No doubt you have come upon a charging station installed in the main square of a municipality while roaming in the hope of recharging. Bad luck, two charging points are taken and you have no idea when one of the responsible car owners will come to collect their wagon. This is where the badge system comes in handy. Mounted on the windshield, it will display the scheduled departure time, like a stop disc, so you know if it’s worth the wait or if it’s better to continue to another terminal. These types of tokens already exist, but the knight in us whispers in our ear that the dematerialized digital version will bring other services. The badge will not only display a QR code that, after scanning, will display the scheduled departure time pre-entered by the uploader in a special app, but also an instant and secure messaging service that will allow you to contact the owner. really free the place. And maybe other services (for example, being able to change the time in case of delay). The app will be secure and will require you to prove your identity (even your car’s VIN) before you can use it to prevent misuse and abuse. Another advantage: not having your departure time displayed more clearly on the windshield… A lower-tech alternative: being able to display your departure time by entering it directly into the terminal, it just appears on your screen.
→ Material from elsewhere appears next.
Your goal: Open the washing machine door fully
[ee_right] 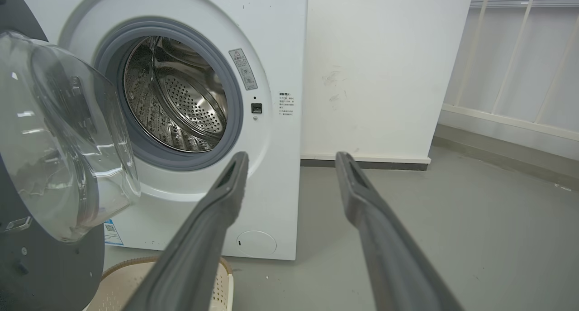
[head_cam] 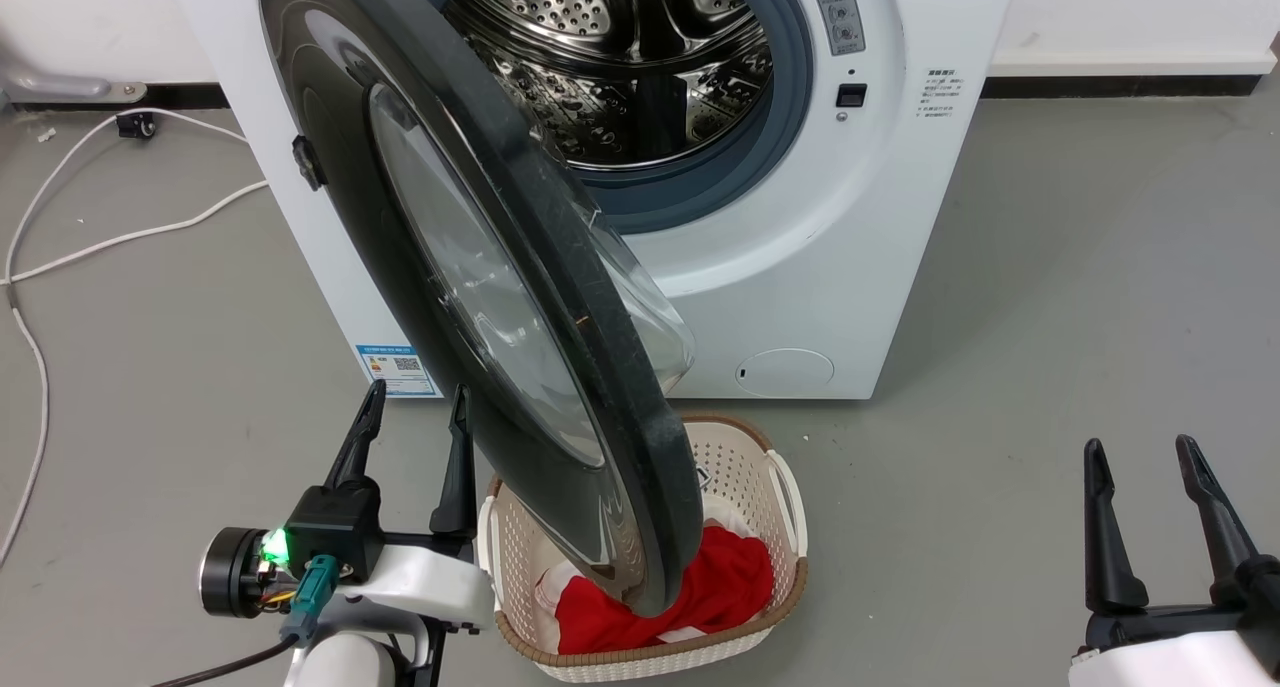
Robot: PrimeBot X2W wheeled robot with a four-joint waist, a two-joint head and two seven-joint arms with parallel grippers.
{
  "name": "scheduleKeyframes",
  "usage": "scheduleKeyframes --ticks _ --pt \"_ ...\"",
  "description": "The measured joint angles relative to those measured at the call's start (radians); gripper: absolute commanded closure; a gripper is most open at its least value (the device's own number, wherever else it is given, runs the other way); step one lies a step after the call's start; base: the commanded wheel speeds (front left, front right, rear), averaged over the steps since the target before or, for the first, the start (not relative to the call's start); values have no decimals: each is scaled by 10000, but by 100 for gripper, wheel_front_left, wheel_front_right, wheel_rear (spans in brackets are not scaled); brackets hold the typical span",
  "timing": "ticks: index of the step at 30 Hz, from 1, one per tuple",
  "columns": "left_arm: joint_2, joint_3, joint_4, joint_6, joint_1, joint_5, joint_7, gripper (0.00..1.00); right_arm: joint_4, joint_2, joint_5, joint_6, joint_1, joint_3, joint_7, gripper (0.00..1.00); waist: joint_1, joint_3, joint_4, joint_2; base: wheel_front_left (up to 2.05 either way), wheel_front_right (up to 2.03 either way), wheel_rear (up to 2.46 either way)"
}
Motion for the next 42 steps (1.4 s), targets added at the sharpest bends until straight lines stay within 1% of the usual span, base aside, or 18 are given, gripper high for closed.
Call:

Revenue management to modulate tariffs according to load

It is a recognized management method for hoteliers, airlines, car rental companies and all travel related service providers. Based on the principle that an unoccupied room, space or car is lost because the service cannot be maintained, all travel and accommodation giants have implemented robust and sophisticated programs to adjust their rates based on demand. Basically, the higher the demand, the higher the price and vice versa. Lastminute.com, among others, was even founded on this principle. Given that the electric car charging sector can sometimes result in saturation, other times the stations are empty and the needs are not the same everywhere and at the same time, the product is just-in-time (discrete) service by definition. of a few still rare cases) it does not seem unreasonable to imagine productivity management The price of terminals programmed as finely as possible according to demand and many other criteria will be included in the algorithm. Tesla already offers an off-peak system with lower fares, which is a good start, but it’s safe to say that this approach will expand and become more finely segmented.

At the end

We wish charging stations had stepped up their offerings two years ago. This is on the right track and even a reality for many of them. The market is perhaps ripe for a second phase, more cosmetic, once more bold and innovative, which today is on the side of producers such as operators and infrastructures.